• [Exercise] Output exactly the first line of the listing and each line after it, through the line that contains "A demonstration by"; add nothing else.

====== Dataset entries ======

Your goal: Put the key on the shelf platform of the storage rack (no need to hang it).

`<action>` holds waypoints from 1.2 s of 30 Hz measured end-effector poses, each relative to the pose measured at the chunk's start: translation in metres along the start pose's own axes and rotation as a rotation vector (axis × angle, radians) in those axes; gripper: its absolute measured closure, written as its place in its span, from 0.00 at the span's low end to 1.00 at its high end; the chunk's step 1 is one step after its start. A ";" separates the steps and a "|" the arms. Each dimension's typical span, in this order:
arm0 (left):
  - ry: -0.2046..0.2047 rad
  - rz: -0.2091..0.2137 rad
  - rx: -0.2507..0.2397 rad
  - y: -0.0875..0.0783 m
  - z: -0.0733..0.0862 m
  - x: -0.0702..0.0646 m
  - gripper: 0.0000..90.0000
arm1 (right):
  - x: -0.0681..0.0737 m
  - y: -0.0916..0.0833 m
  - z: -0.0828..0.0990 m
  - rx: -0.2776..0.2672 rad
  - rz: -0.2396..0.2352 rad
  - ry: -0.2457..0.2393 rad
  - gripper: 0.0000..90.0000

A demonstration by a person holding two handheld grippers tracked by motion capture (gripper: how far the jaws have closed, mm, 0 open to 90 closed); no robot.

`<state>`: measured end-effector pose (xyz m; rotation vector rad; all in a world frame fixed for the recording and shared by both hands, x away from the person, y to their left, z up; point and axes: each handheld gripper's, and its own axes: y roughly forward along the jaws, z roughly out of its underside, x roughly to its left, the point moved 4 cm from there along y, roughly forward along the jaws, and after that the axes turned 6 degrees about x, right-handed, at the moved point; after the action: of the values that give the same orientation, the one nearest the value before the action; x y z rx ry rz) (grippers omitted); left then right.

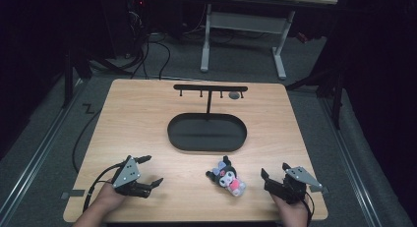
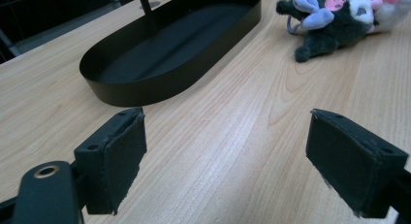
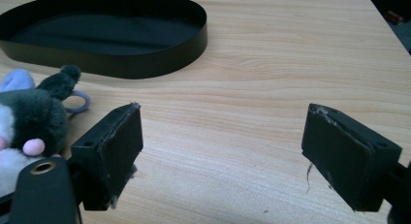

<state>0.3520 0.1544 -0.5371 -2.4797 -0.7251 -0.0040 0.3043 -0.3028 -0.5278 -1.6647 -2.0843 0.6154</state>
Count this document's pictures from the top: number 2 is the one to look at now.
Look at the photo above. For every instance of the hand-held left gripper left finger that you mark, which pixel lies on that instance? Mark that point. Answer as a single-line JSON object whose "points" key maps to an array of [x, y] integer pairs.
{"points": [[110, 162]]}

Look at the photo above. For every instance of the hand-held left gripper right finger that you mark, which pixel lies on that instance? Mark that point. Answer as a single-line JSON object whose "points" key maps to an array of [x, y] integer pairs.
{"points": [[349, 166]]}

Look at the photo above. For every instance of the black oval tray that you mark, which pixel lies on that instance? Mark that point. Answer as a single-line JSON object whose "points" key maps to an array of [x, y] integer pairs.
{"points": [[168, 52]]}

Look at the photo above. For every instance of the dark grey plush toy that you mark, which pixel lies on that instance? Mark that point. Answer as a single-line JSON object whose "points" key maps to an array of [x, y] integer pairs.
{"points": [[326, 20]]}

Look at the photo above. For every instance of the black metal stand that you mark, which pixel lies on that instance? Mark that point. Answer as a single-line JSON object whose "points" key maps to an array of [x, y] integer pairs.
{"points": [[146, 4]]}

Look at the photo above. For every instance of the white and pink plush toy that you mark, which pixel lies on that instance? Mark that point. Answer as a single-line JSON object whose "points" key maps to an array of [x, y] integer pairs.
{"points": [[387, 7]]}

======

• [Written answer]
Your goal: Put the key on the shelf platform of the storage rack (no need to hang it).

`<action>` holds waypoints from 1.2 s of 30 Hz measured end-effector poses, each relative to the pose measured at the chunk's start: translation in metres along the start pose's own axes and rotation as a rotation vector (axis × angle, radians) in those axes; gripper: its absolute measured closure, written as its place in its span, from 0.00 at the span's low end to 1.00 at its high end; the chunk's step 1 is one step after its start. A ";" separates the steps and a "|" the arms. Each dimension's typical span, in this order:
arm0 (left):
  - ry: -0.2046..0.2047 rad
  - rz: -0.2091..0.2137 rad
  - rx: -0.2507..0.2397 rad
  - y: -0.0875..0.0783 m
  - z: -0.0733..0.0862 m
  - x: -0.0702..0.0646 m
  - gripper: 0.0000..90.0000
arm1 (right):
  - x: -0.0681..0.0737 m
  - y: -0.0916..0.0833 m
  - z: -0.0828..0.0990 m
  - rx: -0.2776..0.2672 rad
  - rz: -0.2396..0.2352 rad
  - ry: -0.2457..0.2393 rad
  - gripper: 0.0000..90.0000

A demonstration by a person holding two handheld grippers tracked by motion capture (gripper: how far the jaws have closed, mm, 0 open to 90 closed); no robot.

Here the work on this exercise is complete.